• [What is expected]: Your task is to give the listing below back word for word, pictures excluded.

■ ■ ■ ■ ■ ■ ■

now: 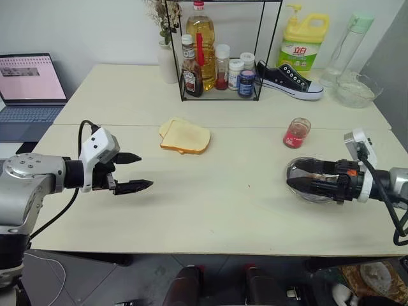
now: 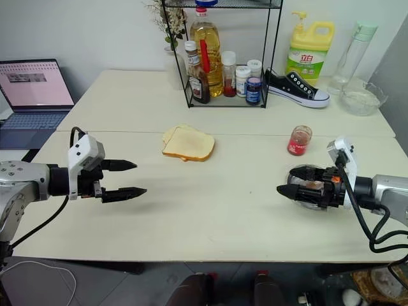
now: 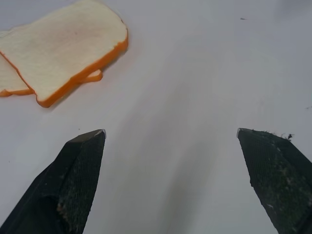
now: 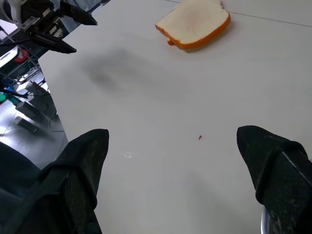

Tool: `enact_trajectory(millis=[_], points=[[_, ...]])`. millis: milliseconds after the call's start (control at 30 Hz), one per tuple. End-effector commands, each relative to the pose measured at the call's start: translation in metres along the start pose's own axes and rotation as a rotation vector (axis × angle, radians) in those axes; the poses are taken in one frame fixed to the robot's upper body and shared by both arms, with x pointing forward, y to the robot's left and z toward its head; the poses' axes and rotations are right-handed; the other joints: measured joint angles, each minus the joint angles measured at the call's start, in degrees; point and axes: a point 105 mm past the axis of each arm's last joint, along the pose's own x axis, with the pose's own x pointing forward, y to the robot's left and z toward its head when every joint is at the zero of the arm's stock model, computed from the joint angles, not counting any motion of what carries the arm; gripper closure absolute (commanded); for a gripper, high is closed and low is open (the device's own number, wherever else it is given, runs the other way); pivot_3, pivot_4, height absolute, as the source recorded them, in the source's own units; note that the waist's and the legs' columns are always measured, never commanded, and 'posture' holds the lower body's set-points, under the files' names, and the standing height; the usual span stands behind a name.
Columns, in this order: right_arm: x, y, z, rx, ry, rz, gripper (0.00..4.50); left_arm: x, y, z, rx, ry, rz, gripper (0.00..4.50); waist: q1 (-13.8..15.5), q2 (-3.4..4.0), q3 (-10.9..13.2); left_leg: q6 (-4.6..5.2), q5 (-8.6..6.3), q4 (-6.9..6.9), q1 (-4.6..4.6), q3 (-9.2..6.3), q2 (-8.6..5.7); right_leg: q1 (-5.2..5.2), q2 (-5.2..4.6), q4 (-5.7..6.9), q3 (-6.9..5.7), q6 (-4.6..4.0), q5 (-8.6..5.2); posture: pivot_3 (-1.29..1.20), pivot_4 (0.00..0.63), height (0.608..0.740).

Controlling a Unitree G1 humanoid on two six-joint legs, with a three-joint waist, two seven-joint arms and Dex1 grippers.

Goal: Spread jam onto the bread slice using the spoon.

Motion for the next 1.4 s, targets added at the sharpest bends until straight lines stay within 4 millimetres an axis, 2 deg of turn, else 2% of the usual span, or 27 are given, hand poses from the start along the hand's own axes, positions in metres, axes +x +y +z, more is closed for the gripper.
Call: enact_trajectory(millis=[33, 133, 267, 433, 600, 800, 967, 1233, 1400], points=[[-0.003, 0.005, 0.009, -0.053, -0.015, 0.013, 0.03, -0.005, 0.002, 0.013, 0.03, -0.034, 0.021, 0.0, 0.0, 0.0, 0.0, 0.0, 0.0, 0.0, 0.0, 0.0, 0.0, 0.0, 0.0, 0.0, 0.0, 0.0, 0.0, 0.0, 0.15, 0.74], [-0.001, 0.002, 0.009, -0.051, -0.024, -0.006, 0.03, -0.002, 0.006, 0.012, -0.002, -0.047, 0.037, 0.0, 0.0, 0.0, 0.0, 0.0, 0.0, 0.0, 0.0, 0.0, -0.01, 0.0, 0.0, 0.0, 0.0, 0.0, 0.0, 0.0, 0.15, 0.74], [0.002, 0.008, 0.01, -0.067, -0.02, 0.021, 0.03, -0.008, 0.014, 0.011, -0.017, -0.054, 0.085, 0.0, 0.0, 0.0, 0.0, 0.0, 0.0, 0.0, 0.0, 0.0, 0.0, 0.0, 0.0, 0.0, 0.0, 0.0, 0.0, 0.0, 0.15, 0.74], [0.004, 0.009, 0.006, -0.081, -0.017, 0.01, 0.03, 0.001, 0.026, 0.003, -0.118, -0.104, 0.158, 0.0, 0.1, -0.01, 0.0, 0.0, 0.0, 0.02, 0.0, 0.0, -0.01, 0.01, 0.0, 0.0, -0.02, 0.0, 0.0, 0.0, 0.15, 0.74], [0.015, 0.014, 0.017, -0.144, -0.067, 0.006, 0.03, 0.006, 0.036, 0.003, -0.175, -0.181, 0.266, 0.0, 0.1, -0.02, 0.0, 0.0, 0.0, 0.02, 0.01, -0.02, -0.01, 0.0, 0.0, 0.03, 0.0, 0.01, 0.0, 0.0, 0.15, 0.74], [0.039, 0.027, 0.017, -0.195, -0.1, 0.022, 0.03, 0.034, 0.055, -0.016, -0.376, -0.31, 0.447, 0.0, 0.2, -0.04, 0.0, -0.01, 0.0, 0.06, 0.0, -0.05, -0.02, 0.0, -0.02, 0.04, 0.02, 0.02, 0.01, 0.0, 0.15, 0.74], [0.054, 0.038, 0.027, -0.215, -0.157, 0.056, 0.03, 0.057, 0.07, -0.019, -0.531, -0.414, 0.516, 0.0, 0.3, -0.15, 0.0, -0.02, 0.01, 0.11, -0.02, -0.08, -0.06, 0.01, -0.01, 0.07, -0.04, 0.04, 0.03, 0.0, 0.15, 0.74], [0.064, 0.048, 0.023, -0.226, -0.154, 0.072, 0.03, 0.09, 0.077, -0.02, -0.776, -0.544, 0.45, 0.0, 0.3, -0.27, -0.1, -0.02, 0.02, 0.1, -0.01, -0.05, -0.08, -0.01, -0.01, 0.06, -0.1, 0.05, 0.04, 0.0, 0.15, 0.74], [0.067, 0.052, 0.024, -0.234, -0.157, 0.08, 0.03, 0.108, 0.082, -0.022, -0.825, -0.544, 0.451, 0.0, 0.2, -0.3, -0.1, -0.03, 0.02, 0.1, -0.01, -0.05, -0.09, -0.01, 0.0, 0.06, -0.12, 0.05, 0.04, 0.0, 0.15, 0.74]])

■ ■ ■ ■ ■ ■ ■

• [Exercise result]:
now: 
now: 
now: 
now: 

Tool: `enact_trajectory(millis=[_], points=[[_, ...]])`. millis: milliseconds after the call's start (control at 30 Hz), one per tuple. End-effector commands, each relative to the pose measured at the call's start: translation in metres along the start pose's own axes and rotation as a rotation vector (axis × angle, radians) in those axes; the poses are taken in one frame fixed to the robot's upper body and shared by both arms, with x pointing forward, y to the robot's left and z toward its head; the poses' axes and rotations are right-handed; the other joints: measured joint angles, each minus the joint angles measured at the call's start, in degrees; point and axes: a point 105 mm past the axis of each arm's last joint, along the pose's own x axis, with the pose's own x pointing forward, y to the robot's left and z toward its head when every joint is at the zero of the arm's stock model, computed from the joint angles, not counting any motion of what carries the arm; gripper closure absolute (commanded); for a gripper, high is closed and low is open (the device's own number, wherever else it is given, runs the other way); pivot_3, pivot_4, height absolute, as the source recorded them, in the source's own units; note that the waist's and the legs' columns are always measured, never commanded, and 'posture' holds the lower body's set-points, under the files' names, and the standing height; the usual span stands behind a name.
Columns, in this order: right_arm: x, y, z, rx, ry, rz, gripper (0.00..4.50); left_arm: x, y, z, rx, ry, rz, gripper (0.00..4.50); waist: q1 (-13.8..15.5), q2 (-3.4..4.0), q3 (-10.9..13.2); left_leg: q6 (-4.6..5.2), q5 (-8.6..6.3), q4 (-6.9..6.9), q1 (-4.6..4.6), q3 (-9.2..6.3), q2 (-8.6..5.7); right_leg: q1 (-5.2..5.2), q2 (-5.2..4.6), q4 (-5.7..6.9), q3 (-6.9..5.7), q6 (-4.6..4.0), q5 (-8.6..5.2); posture: pivot_3 (-1.29..1.20), pivot_4 (0.00..0.63), height (0.608..0.740).

Controlling a Unitree G1 humanoid on two six-joint legs, with a three-joint waist, two seven-joint arms and Dex1 grippers.

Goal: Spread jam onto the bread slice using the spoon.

Motion for the next 1.4 s, targets added at the sharpest bends until straight lines stay within 4 millimetres an axis, 2 deg of turn, else 2% of the usual span, or 27 are given, hand poses from the start along the hand's own axes, positions in metres, axes +x +y +z, more is closed for the gripper.
Call: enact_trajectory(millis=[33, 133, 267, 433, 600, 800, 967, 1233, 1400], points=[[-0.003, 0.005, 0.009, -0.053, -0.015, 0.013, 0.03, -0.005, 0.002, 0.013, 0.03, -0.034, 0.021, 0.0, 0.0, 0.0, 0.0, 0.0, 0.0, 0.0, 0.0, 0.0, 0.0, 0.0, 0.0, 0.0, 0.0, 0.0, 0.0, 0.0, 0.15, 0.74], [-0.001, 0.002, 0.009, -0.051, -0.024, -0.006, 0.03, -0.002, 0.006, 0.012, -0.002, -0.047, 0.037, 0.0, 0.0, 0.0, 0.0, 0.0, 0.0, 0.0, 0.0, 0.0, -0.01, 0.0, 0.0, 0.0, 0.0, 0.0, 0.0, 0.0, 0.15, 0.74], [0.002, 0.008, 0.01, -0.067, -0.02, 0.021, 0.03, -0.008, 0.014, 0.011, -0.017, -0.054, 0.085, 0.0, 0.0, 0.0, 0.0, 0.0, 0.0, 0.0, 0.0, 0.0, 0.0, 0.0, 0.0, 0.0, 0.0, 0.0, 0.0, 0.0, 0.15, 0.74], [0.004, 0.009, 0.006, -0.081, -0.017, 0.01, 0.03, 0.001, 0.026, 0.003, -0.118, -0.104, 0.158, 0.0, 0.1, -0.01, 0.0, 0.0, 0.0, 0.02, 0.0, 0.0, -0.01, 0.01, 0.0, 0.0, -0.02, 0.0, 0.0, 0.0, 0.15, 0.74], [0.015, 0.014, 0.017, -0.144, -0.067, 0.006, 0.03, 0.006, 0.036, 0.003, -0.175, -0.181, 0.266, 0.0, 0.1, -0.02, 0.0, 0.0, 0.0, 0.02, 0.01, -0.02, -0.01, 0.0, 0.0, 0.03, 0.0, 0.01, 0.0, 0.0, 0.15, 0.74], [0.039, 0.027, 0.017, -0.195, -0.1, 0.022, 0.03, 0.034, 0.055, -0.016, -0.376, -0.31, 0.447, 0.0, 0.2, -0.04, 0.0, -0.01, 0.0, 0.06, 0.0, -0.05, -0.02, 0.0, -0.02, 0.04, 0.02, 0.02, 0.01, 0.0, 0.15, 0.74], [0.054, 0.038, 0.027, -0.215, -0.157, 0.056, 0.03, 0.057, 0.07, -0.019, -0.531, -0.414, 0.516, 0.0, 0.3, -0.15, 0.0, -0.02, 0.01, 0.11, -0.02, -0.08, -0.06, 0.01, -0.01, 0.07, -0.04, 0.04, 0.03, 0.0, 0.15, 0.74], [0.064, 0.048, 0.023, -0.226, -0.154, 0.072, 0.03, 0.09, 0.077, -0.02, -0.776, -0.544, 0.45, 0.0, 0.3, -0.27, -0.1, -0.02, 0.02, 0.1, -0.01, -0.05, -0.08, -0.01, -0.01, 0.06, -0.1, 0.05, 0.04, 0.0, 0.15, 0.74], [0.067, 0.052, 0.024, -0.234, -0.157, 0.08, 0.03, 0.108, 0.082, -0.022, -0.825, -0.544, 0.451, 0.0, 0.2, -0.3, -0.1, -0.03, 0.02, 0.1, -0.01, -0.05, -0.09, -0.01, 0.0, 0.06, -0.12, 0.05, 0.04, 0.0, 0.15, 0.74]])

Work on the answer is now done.